Department of Diagnostic Radiology, Tokyo Medical and Dental University, 1-5-45 Yushima, Bunkyo-ku, Tokyo, 113-8510, Japan.
Department of Radiology, Dokkyo Medical University Saitama Medical Center, 2-1-50 Minamikoshigaya, Koshigaya, Saitama, 343 - 8555, Japan.
Jpn J Radiol. 2022 Aug;40(8):814-822. doi: 10.1007/s11604-022-01261-6. Epub 2022 Mar 14.
To investigate the ability of deep learning (DL) using convolutional neural networks (CNNs) for distinguishing between normal and metastatic axillary lymph nodes on ultrasound images by comparing the diagnostic performance of radiologists.
We retrospectively gathered 300 images of normal and 328 images of axillary lymph nodes with breast cancer metastases for training. A DL model using the CNN architecture Xception was developed to analyze test data of 50 normal and 50 metastatic lymph nodes. A board-certified radiologist with 12 years' experience. (Reader 1) and two residents with 3- and 1-year experience (Readers 2, 3), respectively, scored these test data with and without the assistance of the DL system for the possibility of metastasis. The sensitivity, specificity, and area under the receiver operating characteristic curve (AUC) were calculated.
Our DL model had a sensitivity of 94%, a specificity of 88%, and an AUC of 0.966. The AUC of the DL model was not significantly different from that of Reader 1 (0.969; p = 0.881) and higher than that of Reader 2 (0.913; p = 0.101) and Reader 3 (0.810; p < 0.001). With the DL support, the AUCs of Readers 2 and 3 increased to 0.960 and 0.937, respectively, which were comparable to those of Reader 1 (p = 0.138 and 0.700, respectively).

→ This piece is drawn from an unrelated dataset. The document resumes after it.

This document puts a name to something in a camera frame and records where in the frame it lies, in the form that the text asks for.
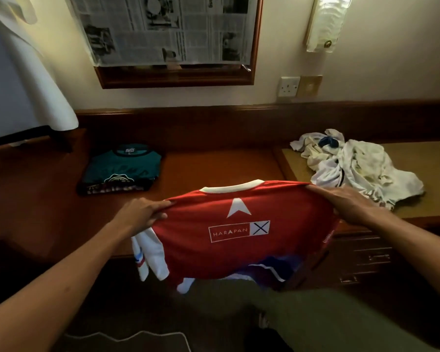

Our DL model demonstrated great diagnostic performance for differentiating benign from malignant axillary lymph nodes on breast ultrasound and for potentially providing effective diagnostic support to residents.
通过比较放射科医生的诊断性能,研究深度学习(DL)使用卷积神经网络(CNN)在超声图像上区分正常和转移性腋窝淋巴结的能力。
我们回顾性收集了 300 张正常腋窝淋巴结图像和 328 张乳腺癌转移腋窝淋巴结图像用于训练。开发了一种基于 Xception 卷积神经网络架构的 DL 模型,用于分析 50 个正常和 50 个转移性淋巴结的测试数据。一位具有 12 年经验的认证放射科医生(Reader 1)和两位具有 3 年和 1 年经验的住院医师(Readers 2 和 3)分别在不使用和使用 DL 系统的情况下对这些测试数据进行评分,以评估转移的可能性。计算了敏感性、特异性和受试者工作特征曲线(ROC)下的面积(AUC)。
我们的 DL 模型的敏感性为 94%,特异性为 88%,AUC 为 0.966。DL 模型的 AUC 与 Reader 1(0.969;p=0.881)无显著差异,且高于 Reader 2(0.913;p=0.101)和 Reader 3(0.810;p<0.001)。在 DL 支持下,Readers 2 和 3 的 AUC 分别增加到 0.960 和 0.937,与 Reader 1 相当(p=0.138 和 0.700)。
我们的 DL 模型在乳腺超声上区分良性和恶性腋窝淋巴结具有出色的诊断性能,并有可能为住院医师提供有效的诊断支持。